**THE TASK**: Check the material that follows for the word "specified" and say how many lines contain it, with no other words.

▬▬▬▬▬▬▬▬▬▬

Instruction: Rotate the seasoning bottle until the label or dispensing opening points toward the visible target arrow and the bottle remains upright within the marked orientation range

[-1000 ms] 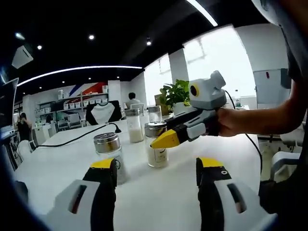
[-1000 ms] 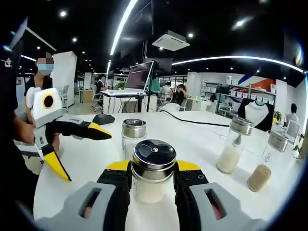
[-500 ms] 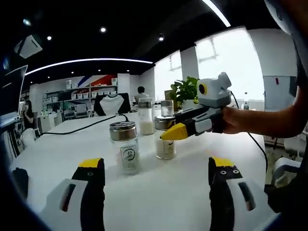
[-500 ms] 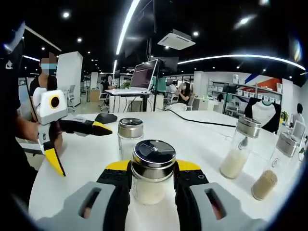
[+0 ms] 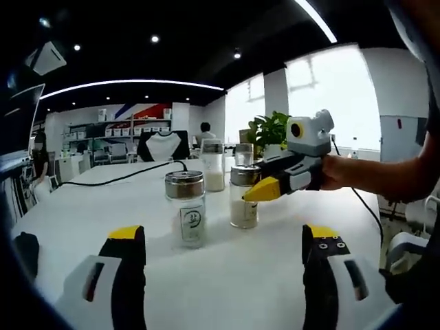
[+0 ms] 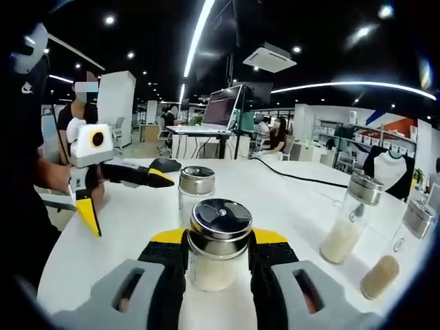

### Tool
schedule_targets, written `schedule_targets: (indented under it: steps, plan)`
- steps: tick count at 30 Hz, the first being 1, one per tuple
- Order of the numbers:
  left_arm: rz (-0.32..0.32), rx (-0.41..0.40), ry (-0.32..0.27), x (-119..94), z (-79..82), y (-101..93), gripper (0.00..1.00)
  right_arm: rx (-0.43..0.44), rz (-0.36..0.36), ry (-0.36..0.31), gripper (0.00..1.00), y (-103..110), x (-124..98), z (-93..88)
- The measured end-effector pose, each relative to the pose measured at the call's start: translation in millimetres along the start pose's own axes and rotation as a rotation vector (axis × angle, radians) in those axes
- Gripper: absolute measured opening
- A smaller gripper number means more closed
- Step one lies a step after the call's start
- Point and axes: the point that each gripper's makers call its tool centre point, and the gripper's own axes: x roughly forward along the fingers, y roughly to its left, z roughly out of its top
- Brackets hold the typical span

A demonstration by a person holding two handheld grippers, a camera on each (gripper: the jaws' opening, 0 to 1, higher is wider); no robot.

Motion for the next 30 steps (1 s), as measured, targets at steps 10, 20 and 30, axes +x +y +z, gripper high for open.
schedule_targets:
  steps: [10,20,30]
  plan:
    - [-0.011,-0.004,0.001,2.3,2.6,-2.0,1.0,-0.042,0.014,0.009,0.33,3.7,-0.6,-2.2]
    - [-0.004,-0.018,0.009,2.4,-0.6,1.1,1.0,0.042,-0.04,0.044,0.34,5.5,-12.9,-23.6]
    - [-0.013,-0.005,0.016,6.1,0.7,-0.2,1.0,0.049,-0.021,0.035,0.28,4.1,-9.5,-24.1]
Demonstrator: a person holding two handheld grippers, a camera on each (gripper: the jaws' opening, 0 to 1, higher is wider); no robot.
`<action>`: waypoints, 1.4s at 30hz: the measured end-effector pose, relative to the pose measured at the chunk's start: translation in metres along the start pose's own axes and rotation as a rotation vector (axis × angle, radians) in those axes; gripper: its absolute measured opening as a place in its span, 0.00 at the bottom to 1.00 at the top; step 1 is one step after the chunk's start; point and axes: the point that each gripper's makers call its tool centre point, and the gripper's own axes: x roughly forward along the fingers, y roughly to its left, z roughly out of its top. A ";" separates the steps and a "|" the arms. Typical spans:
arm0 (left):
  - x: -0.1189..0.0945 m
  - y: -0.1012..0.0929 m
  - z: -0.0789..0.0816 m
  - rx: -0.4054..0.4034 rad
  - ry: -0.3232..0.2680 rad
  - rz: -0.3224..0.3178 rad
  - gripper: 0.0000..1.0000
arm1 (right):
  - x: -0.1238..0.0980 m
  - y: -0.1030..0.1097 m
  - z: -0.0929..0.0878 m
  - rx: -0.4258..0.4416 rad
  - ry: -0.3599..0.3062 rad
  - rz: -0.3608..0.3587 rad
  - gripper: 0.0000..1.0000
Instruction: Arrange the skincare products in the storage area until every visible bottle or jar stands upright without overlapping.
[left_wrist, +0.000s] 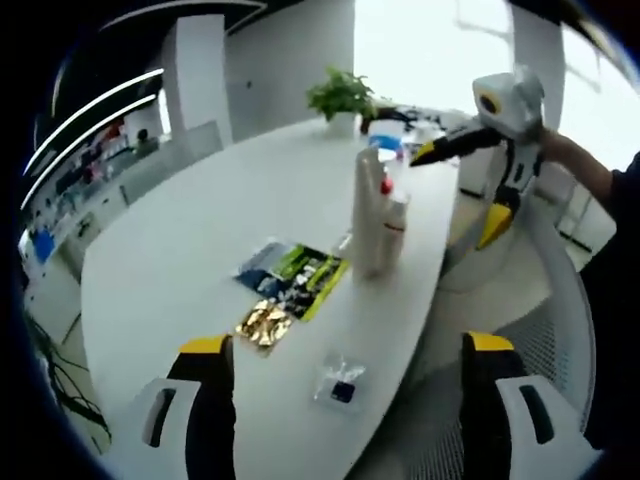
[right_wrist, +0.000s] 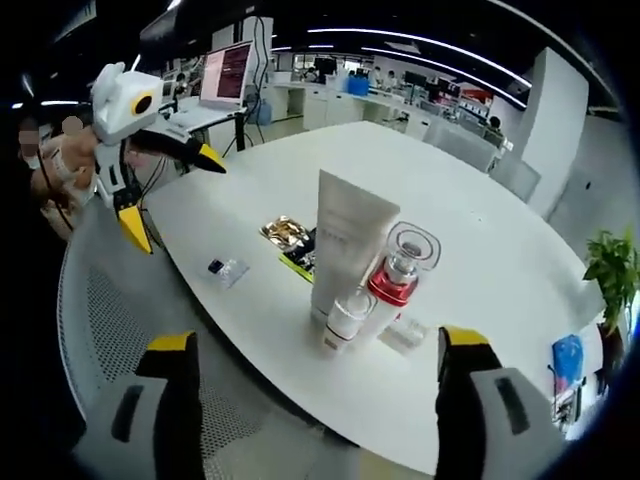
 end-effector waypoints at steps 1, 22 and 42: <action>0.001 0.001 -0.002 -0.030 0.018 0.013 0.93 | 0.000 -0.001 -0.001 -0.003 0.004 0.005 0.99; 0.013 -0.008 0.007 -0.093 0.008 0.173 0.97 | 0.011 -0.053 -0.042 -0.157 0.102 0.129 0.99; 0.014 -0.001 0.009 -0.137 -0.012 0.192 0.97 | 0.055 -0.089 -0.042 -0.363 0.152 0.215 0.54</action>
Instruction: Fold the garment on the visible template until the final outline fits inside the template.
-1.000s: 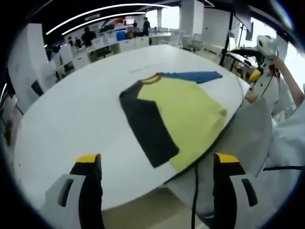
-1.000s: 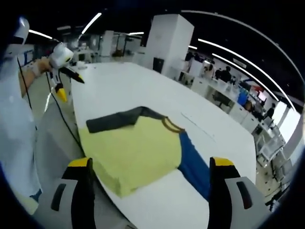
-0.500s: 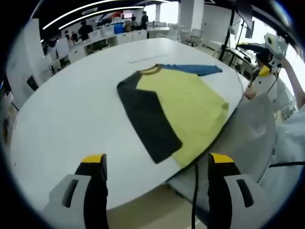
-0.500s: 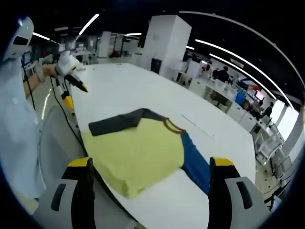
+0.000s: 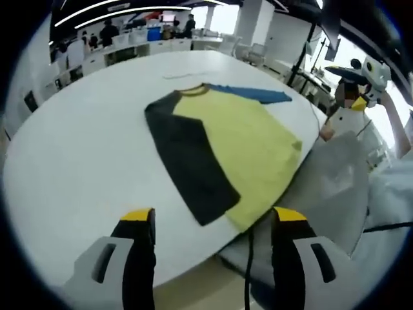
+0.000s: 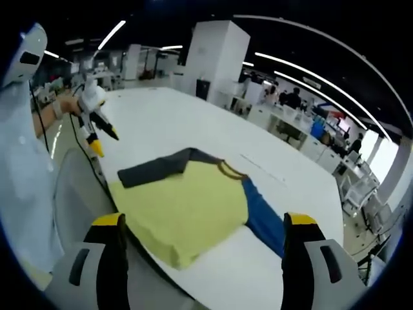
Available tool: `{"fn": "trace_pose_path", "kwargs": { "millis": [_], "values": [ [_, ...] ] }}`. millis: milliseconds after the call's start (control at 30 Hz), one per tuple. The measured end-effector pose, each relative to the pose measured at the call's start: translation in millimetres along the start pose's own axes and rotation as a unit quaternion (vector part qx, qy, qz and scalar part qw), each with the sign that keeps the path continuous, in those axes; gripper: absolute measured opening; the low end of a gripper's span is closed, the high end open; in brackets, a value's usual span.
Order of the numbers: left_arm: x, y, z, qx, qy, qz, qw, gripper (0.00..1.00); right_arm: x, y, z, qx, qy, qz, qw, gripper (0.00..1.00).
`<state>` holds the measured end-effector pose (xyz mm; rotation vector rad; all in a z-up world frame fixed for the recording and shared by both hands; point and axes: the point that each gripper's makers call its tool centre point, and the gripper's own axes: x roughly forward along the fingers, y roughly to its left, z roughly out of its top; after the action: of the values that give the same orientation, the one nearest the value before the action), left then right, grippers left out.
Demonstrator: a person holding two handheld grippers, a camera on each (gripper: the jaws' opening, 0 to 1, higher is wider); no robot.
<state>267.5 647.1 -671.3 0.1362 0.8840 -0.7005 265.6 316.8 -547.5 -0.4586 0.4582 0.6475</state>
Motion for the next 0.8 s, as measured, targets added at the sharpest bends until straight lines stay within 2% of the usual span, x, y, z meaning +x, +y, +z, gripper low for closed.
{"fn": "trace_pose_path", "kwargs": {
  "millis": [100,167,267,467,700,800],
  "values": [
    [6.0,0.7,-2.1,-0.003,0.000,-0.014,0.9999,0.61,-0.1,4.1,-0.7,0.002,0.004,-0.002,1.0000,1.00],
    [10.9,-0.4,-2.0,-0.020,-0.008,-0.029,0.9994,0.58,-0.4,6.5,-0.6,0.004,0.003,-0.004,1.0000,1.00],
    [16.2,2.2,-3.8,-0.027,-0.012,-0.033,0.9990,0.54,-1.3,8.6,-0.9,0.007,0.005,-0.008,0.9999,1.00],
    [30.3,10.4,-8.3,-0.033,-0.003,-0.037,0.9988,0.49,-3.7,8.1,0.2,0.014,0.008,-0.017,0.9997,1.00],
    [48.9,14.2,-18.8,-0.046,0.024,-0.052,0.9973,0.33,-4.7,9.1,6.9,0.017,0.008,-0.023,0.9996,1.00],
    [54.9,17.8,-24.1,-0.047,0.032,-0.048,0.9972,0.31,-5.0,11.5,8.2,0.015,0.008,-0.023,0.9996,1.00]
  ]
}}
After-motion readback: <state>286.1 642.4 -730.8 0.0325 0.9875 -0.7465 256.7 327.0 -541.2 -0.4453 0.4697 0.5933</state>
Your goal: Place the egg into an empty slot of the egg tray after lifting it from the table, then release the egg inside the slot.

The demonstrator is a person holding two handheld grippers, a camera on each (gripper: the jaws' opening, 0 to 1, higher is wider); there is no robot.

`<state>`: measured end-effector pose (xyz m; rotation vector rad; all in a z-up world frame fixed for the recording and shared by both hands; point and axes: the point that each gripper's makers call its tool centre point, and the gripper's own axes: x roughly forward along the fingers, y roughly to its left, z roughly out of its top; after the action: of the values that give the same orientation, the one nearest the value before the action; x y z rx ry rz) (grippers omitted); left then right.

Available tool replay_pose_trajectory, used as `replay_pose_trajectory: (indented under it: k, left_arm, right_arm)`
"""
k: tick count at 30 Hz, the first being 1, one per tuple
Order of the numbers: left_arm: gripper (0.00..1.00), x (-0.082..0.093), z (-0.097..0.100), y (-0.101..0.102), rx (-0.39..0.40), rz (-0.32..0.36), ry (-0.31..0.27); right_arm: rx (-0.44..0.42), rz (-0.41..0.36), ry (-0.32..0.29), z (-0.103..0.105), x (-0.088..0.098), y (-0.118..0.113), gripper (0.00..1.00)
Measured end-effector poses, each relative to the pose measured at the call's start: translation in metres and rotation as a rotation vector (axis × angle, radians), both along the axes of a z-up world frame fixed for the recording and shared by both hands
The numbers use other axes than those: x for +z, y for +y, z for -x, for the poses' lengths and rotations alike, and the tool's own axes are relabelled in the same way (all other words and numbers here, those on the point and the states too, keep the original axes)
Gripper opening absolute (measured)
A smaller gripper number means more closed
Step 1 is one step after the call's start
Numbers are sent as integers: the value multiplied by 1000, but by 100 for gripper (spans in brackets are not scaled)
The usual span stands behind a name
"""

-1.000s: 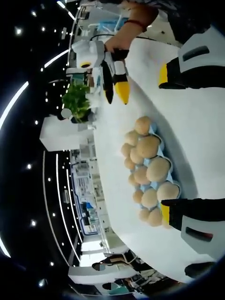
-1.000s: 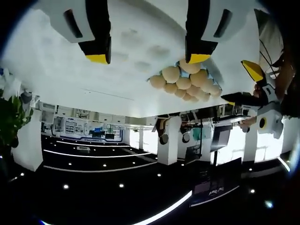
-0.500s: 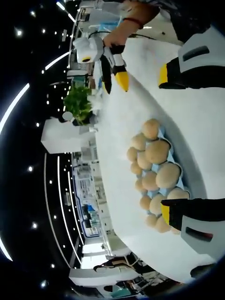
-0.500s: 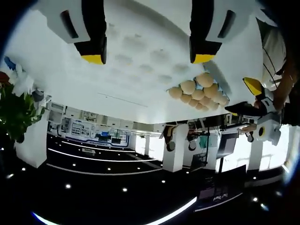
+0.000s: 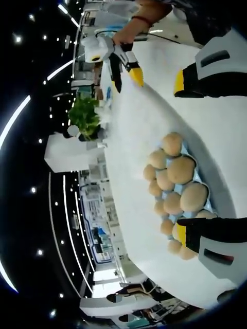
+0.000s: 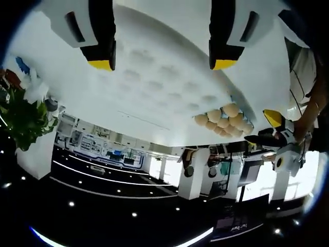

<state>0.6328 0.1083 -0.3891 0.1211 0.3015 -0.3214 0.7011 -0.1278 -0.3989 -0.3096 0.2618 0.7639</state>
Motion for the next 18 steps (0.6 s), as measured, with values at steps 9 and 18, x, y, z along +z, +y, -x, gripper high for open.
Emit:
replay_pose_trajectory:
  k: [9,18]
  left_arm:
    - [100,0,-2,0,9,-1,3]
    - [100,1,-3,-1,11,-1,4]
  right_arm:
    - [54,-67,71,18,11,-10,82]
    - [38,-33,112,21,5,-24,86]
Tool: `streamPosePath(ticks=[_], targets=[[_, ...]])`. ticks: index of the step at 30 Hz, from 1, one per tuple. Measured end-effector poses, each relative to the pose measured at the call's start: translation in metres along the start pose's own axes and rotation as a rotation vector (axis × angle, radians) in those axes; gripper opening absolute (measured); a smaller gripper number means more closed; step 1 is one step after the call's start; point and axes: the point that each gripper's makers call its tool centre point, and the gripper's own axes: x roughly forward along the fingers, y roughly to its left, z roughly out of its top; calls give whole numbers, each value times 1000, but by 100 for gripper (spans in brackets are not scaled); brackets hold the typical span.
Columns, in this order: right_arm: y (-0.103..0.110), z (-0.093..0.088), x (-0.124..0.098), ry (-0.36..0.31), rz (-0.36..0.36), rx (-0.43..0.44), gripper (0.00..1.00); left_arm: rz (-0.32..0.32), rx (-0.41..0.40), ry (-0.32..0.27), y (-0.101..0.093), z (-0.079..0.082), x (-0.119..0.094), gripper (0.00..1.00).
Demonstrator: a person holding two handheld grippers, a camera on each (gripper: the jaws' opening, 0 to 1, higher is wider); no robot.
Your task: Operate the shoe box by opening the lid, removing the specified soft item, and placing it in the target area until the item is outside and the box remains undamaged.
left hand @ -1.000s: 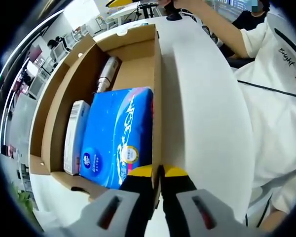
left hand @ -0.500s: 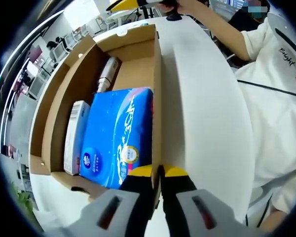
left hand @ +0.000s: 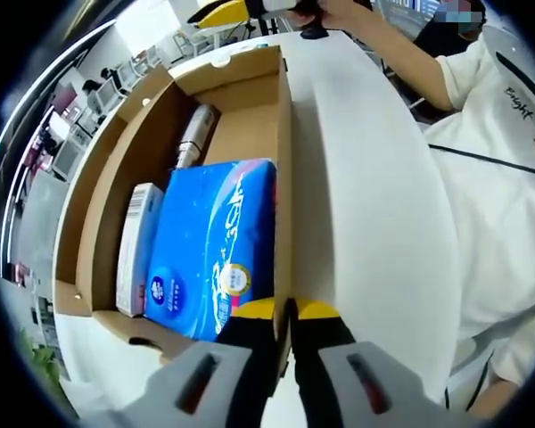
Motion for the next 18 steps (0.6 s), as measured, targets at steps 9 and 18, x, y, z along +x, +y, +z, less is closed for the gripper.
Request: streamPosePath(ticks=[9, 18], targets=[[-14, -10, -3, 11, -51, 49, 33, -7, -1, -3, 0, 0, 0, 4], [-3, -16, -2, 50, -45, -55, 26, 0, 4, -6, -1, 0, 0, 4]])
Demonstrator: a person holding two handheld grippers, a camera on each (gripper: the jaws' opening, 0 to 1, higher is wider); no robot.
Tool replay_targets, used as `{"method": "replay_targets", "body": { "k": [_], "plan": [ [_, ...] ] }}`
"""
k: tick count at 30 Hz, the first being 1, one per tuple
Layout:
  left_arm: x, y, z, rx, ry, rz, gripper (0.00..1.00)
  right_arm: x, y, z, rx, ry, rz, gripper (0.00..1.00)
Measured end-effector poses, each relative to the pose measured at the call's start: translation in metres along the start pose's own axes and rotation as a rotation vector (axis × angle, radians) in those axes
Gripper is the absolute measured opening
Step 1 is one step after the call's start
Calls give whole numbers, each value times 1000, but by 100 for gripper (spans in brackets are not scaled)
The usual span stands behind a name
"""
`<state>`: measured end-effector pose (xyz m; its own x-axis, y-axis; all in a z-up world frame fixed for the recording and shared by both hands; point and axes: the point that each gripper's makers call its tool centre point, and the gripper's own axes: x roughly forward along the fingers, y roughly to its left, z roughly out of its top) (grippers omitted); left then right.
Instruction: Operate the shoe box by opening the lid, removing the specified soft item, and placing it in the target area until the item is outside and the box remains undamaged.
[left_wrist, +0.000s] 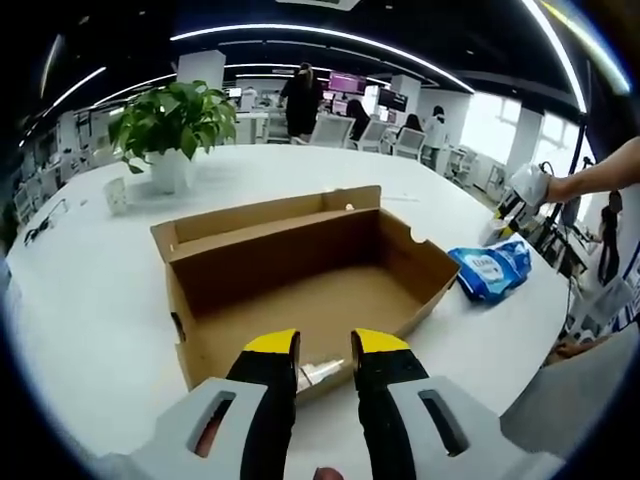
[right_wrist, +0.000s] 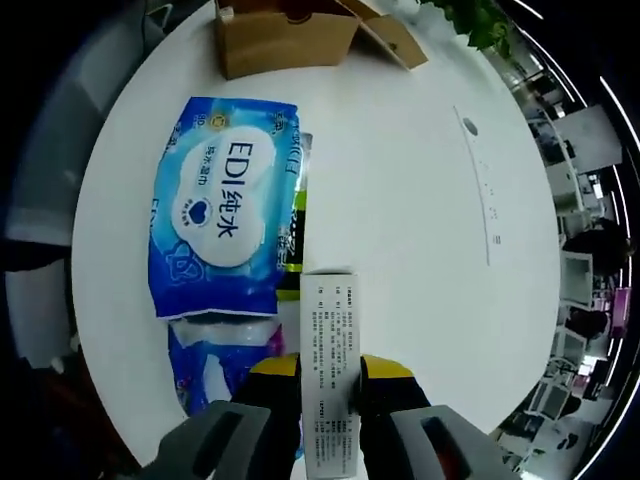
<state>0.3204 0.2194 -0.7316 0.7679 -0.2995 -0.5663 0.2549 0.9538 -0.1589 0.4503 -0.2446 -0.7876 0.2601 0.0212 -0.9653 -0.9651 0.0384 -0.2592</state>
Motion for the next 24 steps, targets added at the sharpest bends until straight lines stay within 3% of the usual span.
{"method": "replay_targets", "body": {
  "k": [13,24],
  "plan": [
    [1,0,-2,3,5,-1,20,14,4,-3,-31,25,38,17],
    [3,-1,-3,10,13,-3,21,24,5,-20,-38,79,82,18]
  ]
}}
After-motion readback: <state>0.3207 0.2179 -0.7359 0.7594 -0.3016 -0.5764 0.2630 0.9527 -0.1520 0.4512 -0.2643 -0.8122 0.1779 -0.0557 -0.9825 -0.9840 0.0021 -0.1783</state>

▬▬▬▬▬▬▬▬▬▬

**SOLVED PROBLEM**: 2